Stored dataset items:
- - -

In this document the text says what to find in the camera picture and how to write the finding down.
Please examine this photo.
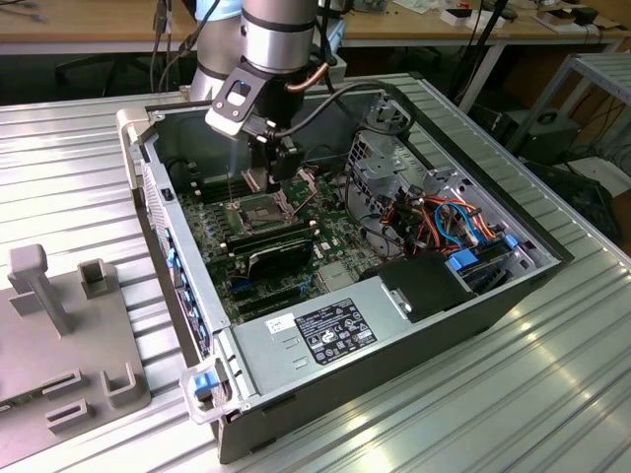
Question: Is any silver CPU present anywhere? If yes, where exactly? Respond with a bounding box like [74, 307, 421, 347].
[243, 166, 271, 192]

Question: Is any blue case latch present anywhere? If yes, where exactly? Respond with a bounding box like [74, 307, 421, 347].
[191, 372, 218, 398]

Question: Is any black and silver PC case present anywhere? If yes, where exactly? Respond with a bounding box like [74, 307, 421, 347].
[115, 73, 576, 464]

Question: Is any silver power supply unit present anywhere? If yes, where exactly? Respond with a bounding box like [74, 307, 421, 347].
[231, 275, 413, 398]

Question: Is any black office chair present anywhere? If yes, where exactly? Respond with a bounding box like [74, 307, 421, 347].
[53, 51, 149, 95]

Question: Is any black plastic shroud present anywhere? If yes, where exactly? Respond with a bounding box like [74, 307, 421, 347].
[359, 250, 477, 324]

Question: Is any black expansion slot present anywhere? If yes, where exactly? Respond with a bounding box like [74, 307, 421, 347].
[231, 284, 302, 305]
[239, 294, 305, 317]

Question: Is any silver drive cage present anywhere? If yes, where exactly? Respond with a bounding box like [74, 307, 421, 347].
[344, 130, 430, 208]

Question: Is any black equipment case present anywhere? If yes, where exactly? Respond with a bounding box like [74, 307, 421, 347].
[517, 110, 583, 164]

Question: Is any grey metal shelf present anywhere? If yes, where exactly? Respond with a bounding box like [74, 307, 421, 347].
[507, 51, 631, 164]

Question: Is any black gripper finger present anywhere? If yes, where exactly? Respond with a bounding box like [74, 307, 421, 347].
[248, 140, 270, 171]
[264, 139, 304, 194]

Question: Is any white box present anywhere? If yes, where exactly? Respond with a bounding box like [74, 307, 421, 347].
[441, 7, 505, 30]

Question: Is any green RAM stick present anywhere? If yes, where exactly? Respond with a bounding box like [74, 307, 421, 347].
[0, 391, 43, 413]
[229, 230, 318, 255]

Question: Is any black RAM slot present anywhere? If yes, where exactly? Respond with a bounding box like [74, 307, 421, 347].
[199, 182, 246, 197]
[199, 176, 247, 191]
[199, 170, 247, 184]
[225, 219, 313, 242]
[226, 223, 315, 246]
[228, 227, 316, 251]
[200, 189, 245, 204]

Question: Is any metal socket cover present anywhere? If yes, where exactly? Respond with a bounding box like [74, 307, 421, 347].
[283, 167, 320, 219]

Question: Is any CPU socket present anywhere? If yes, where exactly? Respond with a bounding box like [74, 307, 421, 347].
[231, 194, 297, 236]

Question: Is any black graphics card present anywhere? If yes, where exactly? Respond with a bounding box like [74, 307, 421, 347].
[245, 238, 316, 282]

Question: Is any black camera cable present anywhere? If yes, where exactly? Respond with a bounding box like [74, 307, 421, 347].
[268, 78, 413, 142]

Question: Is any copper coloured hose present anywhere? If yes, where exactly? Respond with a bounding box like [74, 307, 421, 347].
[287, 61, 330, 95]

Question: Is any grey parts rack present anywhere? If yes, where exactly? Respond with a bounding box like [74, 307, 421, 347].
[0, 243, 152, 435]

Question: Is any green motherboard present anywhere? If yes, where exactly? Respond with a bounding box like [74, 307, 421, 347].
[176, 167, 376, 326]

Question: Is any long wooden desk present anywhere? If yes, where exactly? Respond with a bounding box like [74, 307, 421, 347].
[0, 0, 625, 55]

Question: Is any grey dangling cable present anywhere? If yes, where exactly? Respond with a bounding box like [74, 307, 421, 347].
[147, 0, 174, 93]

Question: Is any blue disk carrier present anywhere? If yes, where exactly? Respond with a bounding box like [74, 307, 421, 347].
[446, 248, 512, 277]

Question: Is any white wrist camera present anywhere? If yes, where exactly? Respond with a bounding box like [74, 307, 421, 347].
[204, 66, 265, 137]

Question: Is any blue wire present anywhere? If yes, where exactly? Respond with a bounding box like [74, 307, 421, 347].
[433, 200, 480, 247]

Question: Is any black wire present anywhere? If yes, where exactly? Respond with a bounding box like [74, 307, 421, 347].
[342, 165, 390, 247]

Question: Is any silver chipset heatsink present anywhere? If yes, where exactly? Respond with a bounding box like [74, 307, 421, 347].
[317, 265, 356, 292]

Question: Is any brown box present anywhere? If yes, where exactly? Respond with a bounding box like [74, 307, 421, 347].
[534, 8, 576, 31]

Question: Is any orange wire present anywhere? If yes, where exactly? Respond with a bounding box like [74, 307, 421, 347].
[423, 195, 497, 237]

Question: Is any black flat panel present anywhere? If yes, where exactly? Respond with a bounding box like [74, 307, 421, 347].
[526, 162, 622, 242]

- - -

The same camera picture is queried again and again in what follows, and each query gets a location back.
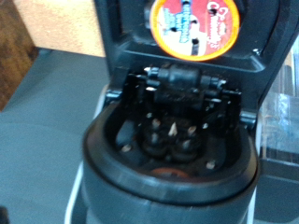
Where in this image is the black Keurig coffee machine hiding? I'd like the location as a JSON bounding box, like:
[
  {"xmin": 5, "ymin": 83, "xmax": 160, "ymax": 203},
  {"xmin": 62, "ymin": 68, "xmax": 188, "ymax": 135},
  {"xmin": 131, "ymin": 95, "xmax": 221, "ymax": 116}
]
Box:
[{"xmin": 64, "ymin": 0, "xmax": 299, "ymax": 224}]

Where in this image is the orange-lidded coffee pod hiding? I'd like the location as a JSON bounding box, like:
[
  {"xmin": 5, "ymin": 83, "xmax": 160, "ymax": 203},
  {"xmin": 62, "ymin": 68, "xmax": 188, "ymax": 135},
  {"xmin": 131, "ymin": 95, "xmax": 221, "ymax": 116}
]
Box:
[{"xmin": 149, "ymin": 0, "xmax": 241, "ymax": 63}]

- - -

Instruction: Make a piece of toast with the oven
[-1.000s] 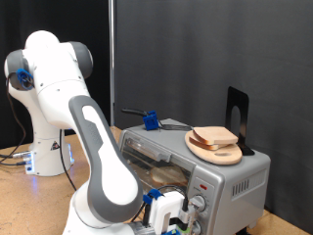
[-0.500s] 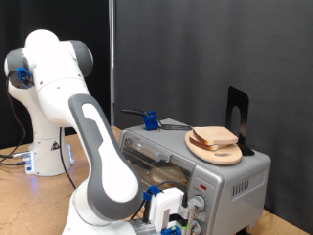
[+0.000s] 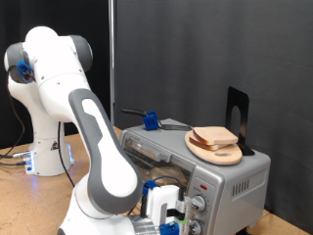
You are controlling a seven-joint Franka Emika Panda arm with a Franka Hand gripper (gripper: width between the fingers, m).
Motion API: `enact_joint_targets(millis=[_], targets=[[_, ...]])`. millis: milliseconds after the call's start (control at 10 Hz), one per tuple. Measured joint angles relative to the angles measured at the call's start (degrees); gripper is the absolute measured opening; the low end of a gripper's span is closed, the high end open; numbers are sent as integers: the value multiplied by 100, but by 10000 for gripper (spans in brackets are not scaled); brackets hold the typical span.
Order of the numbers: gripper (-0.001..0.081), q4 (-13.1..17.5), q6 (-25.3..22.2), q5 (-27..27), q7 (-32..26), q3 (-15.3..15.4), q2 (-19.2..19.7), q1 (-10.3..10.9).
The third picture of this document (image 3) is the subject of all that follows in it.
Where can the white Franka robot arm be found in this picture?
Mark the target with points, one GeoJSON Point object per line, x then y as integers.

- - -

Instructions for the task: In the records above, find each line with the string "Franka" and list it.

Answer to this exercise:
You are controlling a seven-joint Franka Emika Panda arm with a Franka Hand gripper (gripper: width between the fingers, m).
Where can the white Franka robot arm be found in this picture?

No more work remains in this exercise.